Technicals are really strong, especially now. From June through August, we anticipate about $125 billion of issuance. At the same time, we estimate that as much as $165 billion of maturing principal and interest payments to investors will likely be reinvested into the market. In other words, we are starting with net negative supply of $40 billion to $50 billion against a strong wave of inflows.
State and local governments are finalizing their budgets this year and have a lot to consider. The American Rescue Plan [ARP] Act of 2021 provides for $350 billion in stimulus money to states, local governments and tribal governments. States alone will receive $195 billion and are evaluating how best to use these unprecedented federal stimulus dollars.
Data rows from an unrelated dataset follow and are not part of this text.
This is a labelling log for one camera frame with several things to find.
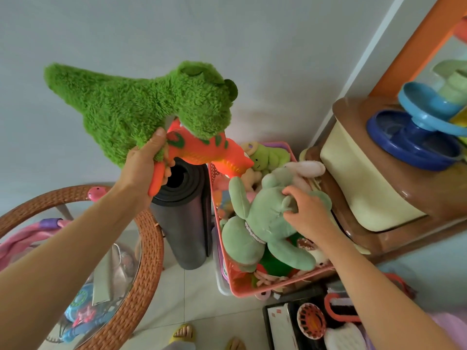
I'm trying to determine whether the pale green plush rabbit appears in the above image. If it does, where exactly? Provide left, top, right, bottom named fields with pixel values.
left=220, top=166, right=333, bottom=273

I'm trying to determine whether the colourful ball ramp tower toy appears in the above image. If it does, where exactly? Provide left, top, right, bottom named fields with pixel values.
left=366, top=60, right=467, bottom=172

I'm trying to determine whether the brown wooden shelf rack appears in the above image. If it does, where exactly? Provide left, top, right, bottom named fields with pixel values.
left=305, top=96, right=467, bottom=265

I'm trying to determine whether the pink turtle toy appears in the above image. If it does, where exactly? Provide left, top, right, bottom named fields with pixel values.
left=87, top=186, right=108, bottom=202

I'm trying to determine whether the person's left forearm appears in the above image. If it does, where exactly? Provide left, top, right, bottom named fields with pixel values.
left=0, top=185, right=146, bottom=350

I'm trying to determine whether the bright green plush dinosaur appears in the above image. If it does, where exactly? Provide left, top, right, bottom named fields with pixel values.
left=43, top=61, right=239, bottom=169

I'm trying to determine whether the white remote control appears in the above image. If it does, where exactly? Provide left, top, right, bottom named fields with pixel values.
left=91, top=247, right=115, bottom=307

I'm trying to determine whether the round rattan glass table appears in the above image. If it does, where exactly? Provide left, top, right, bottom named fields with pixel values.
left=0, top=184, right=165, bottom=350

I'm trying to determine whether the orange plastic dinosaur toy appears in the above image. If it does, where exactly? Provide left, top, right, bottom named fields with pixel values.
left=147, top=118, right=254, bottom=198

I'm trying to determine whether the black yoga mat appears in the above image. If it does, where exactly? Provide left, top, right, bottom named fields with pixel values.
left=149, top=157, right=214, bottom=271

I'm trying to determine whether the cream storage box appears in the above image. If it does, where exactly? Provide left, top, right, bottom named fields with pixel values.
left=320, top=120, right=428, bottom=233

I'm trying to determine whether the small pink toy figure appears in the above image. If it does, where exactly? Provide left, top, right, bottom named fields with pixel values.
left=72, top=306, right=97, bottom=327

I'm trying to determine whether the pink hula hoop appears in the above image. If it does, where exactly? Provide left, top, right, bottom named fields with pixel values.
left=0, top=217, right=72, bottom=272

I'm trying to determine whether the person's left yellow slipper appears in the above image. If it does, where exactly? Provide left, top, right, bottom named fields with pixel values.
left=168, top=324, right=195, bottom=345

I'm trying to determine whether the black white TV cabinet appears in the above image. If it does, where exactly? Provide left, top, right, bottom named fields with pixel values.
left=262, top=287, right=367, bottom=350

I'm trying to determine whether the pink perforated basket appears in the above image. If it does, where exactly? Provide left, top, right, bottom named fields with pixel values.
left=208, top=141, right=337, bottom=298

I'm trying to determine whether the person's left hand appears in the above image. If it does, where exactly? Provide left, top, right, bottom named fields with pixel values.
left=115, top=127, right=175, bottom=209

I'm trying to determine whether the purple claw machine toy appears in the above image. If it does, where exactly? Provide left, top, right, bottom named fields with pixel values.
left=427, top=311, right=467, bottom=350

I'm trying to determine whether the person's right forearm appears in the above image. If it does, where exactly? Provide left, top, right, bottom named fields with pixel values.
left=320, top=229, right=461, bottom=350

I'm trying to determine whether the person's right hand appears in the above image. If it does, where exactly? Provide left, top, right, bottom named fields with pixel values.
left=281, top=185, right=337, bottom=249

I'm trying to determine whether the orange vertical post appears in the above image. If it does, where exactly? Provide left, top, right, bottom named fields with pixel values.
left=368, top=0, right=467, bottom=100
They are prohibited from using the money for tax cuts or to fund pensions. What we’ve seen so far is that some states are restoring government services, sending checks to residents and/or shoring up unemployment trust funds, all of which should be positive for local economies.
Municipalities are also weighing the possibility that tax-exempt advance refundings, which result in greater savings, will be permitted in future legislation.
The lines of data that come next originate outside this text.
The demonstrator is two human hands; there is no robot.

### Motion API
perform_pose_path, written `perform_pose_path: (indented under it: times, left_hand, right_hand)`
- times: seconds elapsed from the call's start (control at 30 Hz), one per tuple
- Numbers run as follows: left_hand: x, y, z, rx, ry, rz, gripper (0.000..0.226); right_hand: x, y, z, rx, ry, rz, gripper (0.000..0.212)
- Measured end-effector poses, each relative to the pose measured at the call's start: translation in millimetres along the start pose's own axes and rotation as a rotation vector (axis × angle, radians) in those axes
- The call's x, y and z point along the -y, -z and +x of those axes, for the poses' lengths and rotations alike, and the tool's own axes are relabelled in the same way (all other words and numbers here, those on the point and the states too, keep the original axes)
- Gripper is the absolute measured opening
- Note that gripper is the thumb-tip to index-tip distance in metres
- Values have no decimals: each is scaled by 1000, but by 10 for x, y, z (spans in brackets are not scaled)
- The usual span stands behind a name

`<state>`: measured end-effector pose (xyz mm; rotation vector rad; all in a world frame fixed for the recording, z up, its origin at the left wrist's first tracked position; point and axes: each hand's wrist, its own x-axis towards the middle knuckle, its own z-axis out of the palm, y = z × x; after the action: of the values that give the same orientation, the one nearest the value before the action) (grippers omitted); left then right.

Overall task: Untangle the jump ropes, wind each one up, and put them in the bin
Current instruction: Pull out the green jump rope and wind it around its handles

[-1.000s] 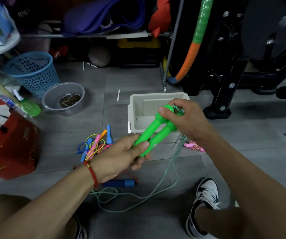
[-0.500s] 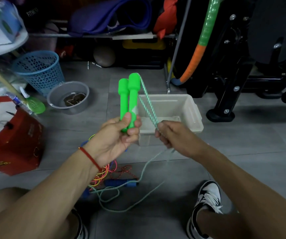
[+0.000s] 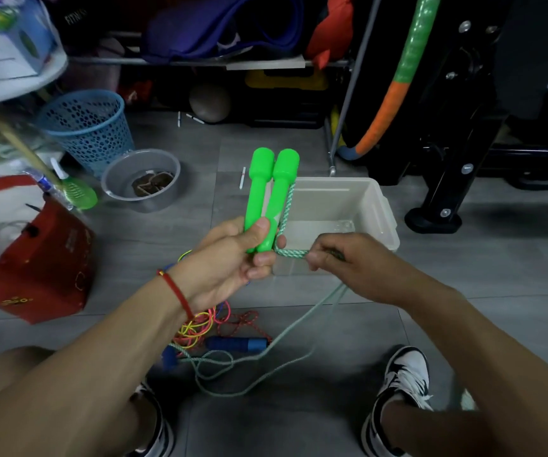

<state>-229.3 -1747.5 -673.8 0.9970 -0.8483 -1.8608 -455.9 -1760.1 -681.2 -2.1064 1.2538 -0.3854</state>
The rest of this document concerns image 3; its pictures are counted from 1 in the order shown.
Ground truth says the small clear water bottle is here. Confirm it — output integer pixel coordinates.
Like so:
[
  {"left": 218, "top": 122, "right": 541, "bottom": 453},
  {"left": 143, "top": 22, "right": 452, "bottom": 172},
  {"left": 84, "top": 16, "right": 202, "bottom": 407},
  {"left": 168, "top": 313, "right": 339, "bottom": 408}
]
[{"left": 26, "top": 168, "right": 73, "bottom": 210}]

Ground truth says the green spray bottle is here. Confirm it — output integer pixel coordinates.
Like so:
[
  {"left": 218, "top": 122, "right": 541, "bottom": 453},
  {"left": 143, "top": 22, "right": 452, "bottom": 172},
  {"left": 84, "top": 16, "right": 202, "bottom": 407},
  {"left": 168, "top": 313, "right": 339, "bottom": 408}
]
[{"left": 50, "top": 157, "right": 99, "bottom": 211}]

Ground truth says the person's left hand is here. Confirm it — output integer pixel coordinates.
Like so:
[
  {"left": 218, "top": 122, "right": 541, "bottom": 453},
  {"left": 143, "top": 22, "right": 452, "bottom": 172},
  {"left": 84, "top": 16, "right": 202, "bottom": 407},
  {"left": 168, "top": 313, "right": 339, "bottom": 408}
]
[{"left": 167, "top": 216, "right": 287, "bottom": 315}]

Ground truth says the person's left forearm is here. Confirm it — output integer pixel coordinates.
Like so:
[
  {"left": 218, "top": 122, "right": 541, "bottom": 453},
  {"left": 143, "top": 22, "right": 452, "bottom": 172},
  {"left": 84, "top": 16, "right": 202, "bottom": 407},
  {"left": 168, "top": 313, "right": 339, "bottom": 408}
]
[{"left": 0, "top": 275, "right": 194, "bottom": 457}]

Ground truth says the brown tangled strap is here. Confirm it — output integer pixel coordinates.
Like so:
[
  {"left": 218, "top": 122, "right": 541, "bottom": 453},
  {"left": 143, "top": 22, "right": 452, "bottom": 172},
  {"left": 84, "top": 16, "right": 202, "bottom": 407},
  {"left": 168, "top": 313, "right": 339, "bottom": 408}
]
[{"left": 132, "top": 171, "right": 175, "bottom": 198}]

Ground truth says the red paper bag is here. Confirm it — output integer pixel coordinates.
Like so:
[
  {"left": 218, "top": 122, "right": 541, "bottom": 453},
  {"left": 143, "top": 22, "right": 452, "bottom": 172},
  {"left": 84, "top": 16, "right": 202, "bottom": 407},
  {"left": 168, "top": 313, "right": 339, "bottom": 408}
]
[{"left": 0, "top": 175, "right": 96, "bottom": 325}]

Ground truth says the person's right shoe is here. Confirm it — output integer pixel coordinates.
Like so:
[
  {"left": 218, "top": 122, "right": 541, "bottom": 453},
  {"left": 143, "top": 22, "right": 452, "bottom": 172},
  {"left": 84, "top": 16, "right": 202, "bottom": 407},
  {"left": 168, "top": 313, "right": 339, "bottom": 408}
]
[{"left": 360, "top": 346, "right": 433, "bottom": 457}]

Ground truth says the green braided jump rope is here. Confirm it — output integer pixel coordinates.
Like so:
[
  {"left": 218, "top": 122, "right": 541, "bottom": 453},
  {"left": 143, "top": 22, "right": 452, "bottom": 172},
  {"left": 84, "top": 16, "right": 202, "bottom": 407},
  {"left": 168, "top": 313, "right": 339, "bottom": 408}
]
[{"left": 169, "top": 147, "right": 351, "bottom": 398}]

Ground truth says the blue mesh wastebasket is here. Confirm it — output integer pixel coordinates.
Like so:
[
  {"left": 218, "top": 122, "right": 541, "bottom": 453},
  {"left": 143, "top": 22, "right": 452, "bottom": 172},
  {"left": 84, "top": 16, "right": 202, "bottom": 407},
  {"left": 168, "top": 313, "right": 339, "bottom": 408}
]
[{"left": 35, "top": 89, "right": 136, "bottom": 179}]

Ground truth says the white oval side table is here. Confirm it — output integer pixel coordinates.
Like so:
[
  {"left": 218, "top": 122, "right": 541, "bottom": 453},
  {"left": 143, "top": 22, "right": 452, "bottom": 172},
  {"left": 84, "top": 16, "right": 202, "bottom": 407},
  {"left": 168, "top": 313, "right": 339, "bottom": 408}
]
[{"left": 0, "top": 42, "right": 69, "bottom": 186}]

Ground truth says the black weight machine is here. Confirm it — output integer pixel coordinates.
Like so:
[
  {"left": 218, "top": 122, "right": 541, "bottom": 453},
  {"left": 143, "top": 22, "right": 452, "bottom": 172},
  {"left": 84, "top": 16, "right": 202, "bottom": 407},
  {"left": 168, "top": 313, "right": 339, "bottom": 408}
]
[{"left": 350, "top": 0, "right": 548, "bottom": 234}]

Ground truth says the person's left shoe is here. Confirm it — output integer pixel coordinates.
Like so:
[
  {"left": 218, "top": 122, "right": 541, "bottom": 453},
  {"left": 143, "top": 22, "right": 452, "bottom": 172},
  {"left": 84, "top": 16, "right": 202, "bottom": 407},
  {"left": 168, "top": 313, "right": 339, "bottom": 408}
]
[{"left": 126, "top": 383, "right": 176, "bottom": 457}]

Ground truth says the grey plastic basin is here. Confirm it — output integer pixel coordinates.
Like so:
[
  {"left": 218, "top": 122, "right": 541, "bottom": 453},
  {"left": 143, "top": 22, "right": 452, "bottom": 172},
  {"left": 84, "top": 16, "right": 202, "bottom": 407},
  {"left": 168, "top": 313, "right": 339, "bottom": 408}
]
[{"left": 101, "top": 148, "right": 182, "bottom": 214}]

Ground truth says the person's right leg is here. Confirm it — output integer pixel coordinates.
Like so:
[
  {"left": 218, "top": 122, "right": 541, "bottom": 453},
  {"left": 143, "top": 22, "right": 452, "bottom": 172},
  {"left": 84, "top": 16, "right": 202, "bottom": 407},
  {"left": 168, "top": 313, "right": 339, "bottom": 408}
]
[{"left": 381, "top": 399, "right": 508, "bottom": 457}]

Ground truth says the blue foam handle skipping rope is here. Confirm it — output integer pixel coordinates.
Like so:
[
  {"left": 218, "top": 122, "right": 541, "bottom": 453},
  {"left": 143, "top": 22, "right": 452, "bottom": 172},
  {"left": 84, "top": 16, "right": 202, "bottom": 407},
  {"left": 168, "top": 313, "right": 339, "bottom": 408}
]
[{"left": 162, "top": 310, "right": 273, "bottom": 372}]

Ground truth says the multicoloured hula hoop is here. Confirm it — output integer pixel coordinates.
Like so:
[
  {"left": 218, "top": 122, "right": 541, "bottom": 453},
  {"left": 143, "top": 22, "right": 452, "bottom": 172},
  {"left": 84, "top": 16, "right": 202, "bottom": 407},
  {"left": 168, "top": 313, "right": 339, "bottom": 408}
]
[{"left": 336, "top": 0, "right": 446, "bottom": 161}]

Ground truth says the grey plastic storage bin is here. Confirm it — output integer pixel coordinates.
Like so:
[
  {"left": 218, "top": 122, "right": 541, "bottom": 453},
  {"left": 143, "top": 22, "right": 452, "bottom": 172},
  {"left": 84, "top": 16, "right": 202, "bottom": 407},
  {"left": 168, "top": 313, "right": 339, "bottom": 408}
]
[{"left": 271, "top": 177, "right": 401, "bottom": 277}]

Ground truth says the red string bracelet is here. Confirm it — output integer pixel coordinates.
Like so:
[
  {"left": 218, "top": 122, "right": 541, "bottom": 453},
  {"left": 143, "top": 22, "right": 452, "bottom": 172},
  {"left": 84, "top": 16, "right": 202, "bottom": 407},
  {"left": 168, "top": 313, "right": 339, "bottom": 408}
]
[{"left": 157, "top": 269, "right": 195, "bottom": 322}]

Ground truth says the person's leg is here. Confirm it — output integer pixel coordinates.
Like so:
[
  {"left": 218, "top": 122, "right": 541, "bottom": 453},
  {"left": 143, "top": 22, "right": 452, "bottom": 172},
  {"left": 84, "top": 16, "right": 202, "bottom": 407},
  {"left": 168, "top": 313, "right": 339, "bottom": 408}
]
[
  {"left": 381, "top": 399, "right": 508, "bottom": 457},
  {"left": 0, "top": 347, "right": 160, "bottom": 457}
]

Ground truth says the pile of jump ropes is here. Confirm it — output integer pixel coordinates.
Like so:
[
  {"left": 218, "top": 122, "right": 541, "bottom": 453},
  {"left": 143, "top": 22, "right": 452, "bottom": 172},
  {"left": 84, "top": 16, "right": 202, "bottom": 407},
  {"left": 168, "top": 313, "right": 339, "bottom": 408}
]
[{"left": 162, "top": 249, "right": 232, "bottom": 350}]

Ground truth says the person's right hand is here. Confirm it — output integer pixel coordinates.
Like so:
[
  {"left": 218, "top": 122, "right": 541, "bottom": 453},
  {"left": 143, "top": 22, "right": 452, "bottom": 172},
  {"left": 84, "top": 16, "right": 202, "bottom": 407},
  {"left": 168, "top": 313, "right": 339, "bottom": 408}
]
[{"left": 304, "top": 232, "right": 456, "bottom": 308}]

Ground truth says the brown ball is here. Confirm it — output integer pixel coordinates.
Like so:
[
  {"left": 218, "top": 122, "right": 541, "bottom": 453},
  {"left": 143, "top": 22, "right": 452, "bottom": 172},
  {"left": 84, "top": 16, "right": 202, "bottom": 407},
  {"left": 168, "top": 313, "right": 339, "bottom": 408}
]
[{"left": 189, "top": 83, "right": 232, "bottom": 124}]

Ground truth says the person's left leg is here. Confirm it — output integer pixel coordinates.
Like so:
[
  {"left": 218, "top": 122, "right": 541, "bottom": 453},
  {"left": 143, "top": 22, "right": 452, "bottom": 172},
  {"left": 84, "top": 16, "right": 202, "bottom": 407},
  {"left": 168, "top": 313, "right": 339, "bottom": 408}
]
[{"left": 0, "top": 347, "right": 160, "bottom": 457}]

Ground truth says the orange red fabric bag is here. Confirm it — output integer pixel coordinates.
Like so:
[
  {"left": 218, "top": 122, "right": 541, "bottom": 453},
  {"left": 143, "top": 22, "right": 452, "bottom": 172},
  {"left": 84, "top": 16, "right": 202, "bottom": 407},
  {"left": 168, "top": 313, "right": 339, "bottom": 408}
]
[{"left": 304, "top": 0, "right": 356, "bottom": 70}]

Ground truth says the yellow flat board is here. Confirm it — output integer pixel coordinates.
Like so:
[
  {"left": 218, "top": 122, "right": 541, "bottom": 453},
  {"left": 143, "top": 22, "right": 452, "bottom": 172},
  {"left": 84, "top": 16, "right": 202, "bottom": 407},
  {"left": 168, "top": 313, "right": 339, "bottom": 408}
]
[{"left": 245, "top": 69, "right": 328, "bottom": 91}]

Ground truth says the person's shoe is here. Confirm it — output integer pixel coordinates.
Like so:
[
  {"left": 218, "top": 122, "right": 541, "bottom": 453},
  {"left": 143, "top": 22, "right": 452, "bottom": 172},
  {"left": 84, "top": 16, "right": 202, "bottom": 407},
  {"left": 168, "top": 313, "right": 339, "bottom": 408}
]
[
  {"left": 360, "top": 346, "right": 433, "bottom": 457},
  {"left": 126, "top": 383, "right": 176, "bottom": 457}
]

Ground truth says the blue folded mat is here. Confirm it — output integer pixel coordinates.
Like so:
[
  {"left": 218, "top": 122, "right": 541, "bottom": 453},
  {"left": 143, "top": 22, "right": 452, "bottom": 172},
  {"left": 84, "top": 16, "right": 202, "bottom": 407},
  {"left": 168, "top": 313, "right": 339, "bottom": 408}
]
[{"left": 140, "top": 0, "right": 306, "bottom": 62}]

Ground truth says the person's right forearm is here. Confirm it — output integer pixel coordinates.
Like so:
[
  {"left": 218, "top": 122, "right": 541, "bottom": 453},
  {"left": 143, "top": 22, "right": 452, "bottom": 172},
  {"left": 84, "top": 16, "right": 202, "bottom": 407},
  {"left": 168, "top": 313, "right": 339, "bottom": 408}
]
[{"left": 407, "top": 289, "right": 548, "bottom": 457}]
An infrastructure program could have a pretty significant effect on issuance in both the taxable and tax-exempt markets. We believe a Build America Bonds [BABs]1-type program is likely—issued in the taxable market with a federal subsidy for qualified infrastructure projects.
MB: This all sounds good for municipal credit.
RT: Almost every sector has benefited from direct and indirect stimulus, and as a result, municipal credit has stabilized. Revenues were bouncing back even prior to the additional direct aid from the American Rescue Plan. The Wayfair decision—the 2018 U.S. Supreme Court decision expanding the ability to tax internet sales—and massive indirect federal aid played a key role.2
The ARP is providing stimulus to states that, on average, equates to almost 20% of their pre-pandemic operating revenue. That is substantial, especially when we consider that a well-funded rainy-day fund is in the range of 5%-10%.
In April, we moved our outlook for almost every sector to stable or positive. We even raised the outlook from negative to stable for states like Illinois and New Jersey, which were struggling prior to the pandemic.
MB: Everything sounds almost too good to be true. Is there anything you are particularly concerned about, either in credit or structure?
RT: Over the past few years, as interest rates have declined and remained low, there has been a significant increase in lower coupon issuance—I’m talking about 2% and 3% coupon bonds. These bonds have alluring yields vs. higher coupon bonds. However, if and when rates rise, these bonds could underperform dramatically. Not only is their duration longer than premium bonds, but they would also risk “falling out of de minimis,” and if they did, the discount would be taxed at the personal income tax rate, not the capital gains rate.3
Overall, we expect strong summer technicals and potentially higher tax rates, along with stable and improving credit fundamentals, to continue to support the municipal market.
1 Build America Bonds (BABs) were taxable municipal bonds issued with a federal subsidy as part of a program under the American Recovery and Reinvestment Act of 2009. The Build America Bonds program, which expired in 2010, was designed to help ensure that local municipalities and counties could raise much-needed capital following the 2008–09 financial crisis.
2 South Dakota v. Wayfair, Inc., No. 17-494 (U.S. June 21, 2018).
3 According to the Internal Revenue Service’s de minimis tax rule, when a discount bond is purchased at a price such that its discount is less than 0.25% of face value for each full year from the date of purchase to maturity, the accretion is taxed as capital gains. When it is purchased at a price at which its discount exceeds the de minimis threshold, the accretion is taxed as ordinary income.